La comparaison entre le dispositif mis en œuvre pour l’Euro de football, en juin 2016 et celui du 14 juillet est encore plus éclairante. La compétition sportive avait donné lieu à un déploiement de moyens considérable à Nice, dont Christian Estrosi s’était glorifié : 124 agents de sécurité pour 10 000 personnes, 60 fonctionnaires de police aux abords du site, 17 portiques de détection des métaux, des dizaines de caméras pour couvrir la fan zone, sans compter un renforcement massif de police nationale, avec une compagnie départementale d’intervention, une brigade anticriminalité renforcée de 50 fonctionnaires et 200 militaires de l’opération Sentinelle…
« L’Euro de foot est un événement payant, qui a attiré des touristes étrangers à Nice. Le 14 juillet est une fête populaire et gratuite. Ce sont les pauvres qui viennent voir des spectacles gratuits et manger des bonbons en regardant le feu d’artifice », résume Célia Viale. La jeune femme espère maintenant que les juges vont déployer les moyens nécessaires pour faire la lumière sur les responsabilités du drame.
Mais les victimes savent que la partie est encore loin d’être gagnée. Pour l’instant, les juges ont élargi le champ de leur instruction a minima. Dans son réquisitoire supplétif, le procureur listait 83 actes d’enquête à effectuer, dont l’audition de l’ensemble des policiers en service ce soir-là. Seuls trois actes ont été retenus par les juges : l’audition d’une fonctionnaire de la préfecture, le versement du rapport envoyé par la direction départementale de la sécurité publique à l’inspection générale de la police nationale et d’un rapport sur les risques terroristes effectué à la demande de la ville juste avant l’attentat.

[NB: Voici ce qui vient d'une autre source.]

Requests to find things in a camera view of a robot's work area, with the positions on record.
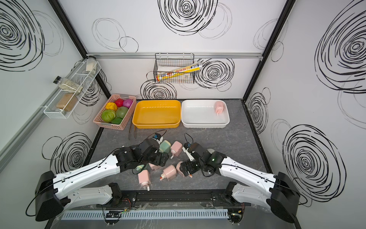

Les juges n’ont pas jugé nécessaire de procéder aux auditions de l’ensemble des policiers en service le 14 juillet, ni d’obtenir les images de vidéosurveillance, ni le décompte précis des effectifs policiers déployés ce soir-là : qui était où, quand et avec quelle arme. Ce serait pourtant le b.a.-ba pour comprendre pourquoi un tel drame n’a pas pu être évité. L’avocate de l’association Promenade des Anges a fait appel de ces lacunes.